- _TASK DIRECTIONS_
Search the data below for "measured"; list each line that holds it.

━━━━━ INFORMATION PROVIDED ━━━━━

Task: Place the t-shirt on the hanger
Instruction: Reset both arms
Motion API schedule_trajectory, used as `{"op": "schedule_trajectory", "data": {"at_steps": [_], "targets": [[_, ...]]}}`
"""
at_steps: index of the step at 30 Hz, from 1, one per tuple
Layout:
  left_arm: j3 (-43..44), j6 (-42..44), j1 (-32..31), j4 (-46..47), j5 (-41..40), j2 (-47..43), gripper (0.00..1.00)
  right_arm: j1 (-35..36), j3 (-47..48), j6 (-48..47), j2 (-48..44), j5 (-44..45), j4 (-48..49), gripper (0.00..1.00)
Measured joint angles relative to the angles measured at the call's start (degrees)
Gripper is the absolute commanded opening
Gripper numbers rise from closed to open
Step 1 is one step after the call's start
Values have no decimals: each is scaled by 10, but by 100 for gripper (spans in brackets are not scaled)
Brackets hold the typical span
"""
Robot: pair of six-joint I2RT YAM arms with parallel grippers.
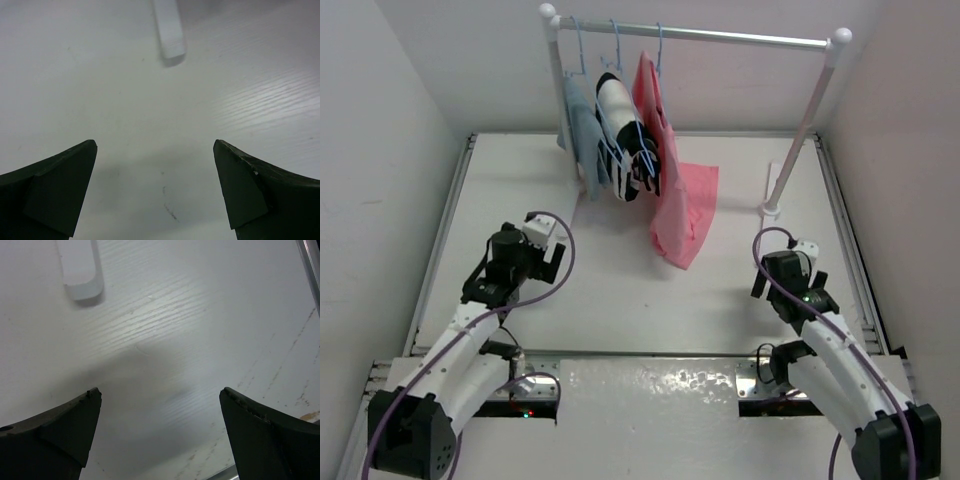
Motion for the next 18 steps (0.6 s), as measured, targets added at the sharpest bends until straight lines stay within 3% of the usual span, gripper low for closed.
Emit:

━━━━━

- _EXERCISE RESPONSE_
Measured joint angles relative to the angles measured at the call's start (degrees)
Motion for the next 18 steps (0.6 s), as measured, targets added at the sharpest bends until straight lines stay within 3% of the usual span, gripper low for closed.

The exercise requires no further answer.